NOTE: Qatar’s Ministry of Commerce and Industry, Qatar Investment Authority and Investment Promotion Agency Qatar are the underwriters of the Qatar Economic Forum, Powered by Bloomberg. Media City Qatar is the host organization. 

Key Highlights:

  • Mnuchin Says Energy Markets, Fed Key to Taming Inflation in US
  • Five Takeaways From What Elon Musk Said at Qatar Economic Forum
  • Musk Says Bots Are a Problem for Twitter Deal, Not China
  • Elon Musk Says Tesla Job Cuts Will Reduce Workforce by 3.5% 
  • Thiam Says He Turned Down Offers After Credit Suisse for SPAC
  • Exxon CEO Warns Oil Markets May Be ‘Tight’ for Up to Five Years
  • Kuwait State Oil Firm Says There’s $30 War Premium on Oil Prices

Mnuchin Says Energy Markets, Fed Key to Taming Inflation in US (9:20 p.m. Doha)

“If we can stabilize the energy market, I believe, and the Fed does their job, we’ll have inflation under control,” Mnuchin said at the forum. “If we don’t, we have a big problem.” 

He said global leaders, including from the US and China, should concentrate on trying to secure a cease-fire in Ukraine, which could begin to calm energy prices. On the Fed, he said he had “a lot of confidence” in Chair Jerome Powell and backed the central bank’s move last week to raise interest rates by 75 basis points and signal a similar move for its next meeting.

Qatar Central Bank Won’t Ditch Peg (4:30 p.m.
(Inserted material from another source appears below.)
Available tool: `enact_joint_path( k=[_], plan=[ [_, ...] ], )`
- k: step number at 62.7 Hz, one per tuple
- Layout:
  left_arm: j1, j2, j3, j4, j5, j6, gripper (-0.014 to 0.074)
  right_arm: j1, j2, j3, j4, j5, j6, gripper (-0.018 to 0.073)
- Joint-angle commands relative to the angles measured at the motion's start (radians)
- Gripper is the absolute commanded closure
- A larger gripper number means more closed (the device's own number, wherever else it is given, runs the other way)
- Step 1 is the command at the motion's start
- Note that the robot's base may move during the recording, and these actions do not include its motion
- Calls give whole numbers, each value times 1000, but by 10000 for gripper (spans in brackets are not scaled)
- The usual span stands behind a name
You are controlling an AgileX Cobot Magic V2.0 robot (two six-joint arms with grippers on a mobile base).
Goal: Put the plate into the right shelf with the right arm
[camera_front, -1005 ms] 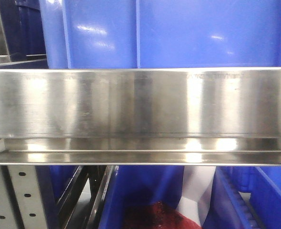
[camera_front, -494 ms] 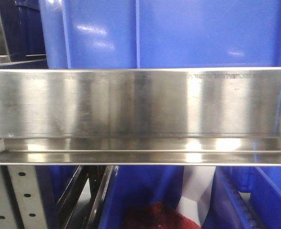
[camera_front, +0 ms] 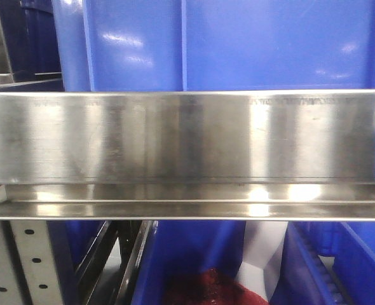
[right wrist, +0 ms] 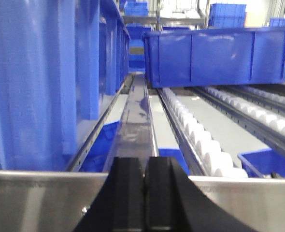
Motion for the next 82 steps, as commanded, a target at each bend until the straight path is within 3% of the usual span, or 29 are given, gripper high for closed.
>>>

Doha)

Qatar’s central bank has diversified its portfolio to include assets outside the US and remains confident it has the tools to contain inflation while maintaining its peg to the dollar.
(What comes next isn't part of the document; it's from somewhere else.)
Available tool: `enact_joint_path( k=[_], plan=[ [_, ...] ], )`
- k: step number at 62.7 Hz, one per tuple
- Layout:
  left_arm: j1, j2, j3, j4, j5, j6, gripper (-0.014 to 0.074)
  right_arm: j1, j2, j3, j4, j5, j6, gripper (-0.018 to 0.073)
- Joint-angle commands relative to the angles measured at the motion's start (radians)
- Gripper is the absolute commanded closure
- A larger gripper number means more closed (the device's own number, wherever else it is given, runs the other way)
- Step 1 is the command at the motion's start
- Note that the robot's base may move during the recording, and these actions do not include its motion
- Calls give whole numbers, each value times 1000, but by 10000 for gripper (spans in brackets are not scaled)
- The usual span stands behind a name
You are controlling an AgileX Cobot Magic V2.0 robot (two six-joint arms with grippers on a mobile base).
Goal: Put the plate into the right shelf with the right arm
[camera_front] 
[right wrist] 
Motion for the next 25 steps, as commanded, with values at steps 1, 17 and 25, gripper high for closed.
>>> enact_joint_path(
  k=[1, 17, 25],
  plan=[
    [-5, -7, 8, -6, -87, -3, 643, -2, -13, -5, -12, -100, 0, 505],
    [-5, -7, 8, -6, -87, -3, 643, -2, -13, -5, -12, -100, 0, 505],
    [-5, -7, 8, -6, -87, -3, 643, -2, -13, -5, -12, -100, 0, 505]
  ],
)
Governor Sheikh Bandar bin Mohammed Al-Thani said the central bank’s reserves of over $57 billion have been used to invest in “different major currencies,” with capital allocated into Europe and the Far East region, alongside the US.

“This is our strategy: always to diversify not to depend on one currency in our portfolio,” he said at a panel. “We will continue to do so.”

Roubini’s Base Line Scenario Is Hard Landing (4 p.m. Doha)

“Unfortunately, this time around, we have both demand factors and supply factors that are causing stagflation and high inflation,” Roubini said on a panel. History suggests that whenever inflation in the US is above 5% and unemployment is below 5%, “any attempt by the Fed to essentially raise rates to fight inflation causes a hard landing rather than a soft landing,” he said.

Europe, the Euro-zone and the UK are even more fragile than the US, he said, adding that the European Central Bank is “in as much of a pickle as the Fed given the exposure to Russia, given the exposure to China.” A series of negative factors including de-globalization, aging of populations, migration restrictions, weaponizing of the US dollar and climate change could lead to a depression, he said.

Earlier on Tuesday, Roubini forecast a US recession by the end of the year. “We’re getting very close,” as measures of consumer confidence, retail sales, manufacturing activity and housing are all slowing down sharply while inflation is high, he said on Bloomberg TV.

Roubini’s comments were echoed by delegates at the forum. Musk said “a recession is inevitable at some point,” while Atlas Merchant Capital founding partner Bob Diamond warned a US recession was “almost unavoidable.” A cooling of the economy is part of the economic cycle and central banks should continue to act to stem inflation, he said. 

The Fed’s rate hike was the “correct move” and another 75 basis point increase in July is “probably appropriate,” Diamond said. “The more the Fed acts now, the more likely it is to be quick or short, not deep and longer.”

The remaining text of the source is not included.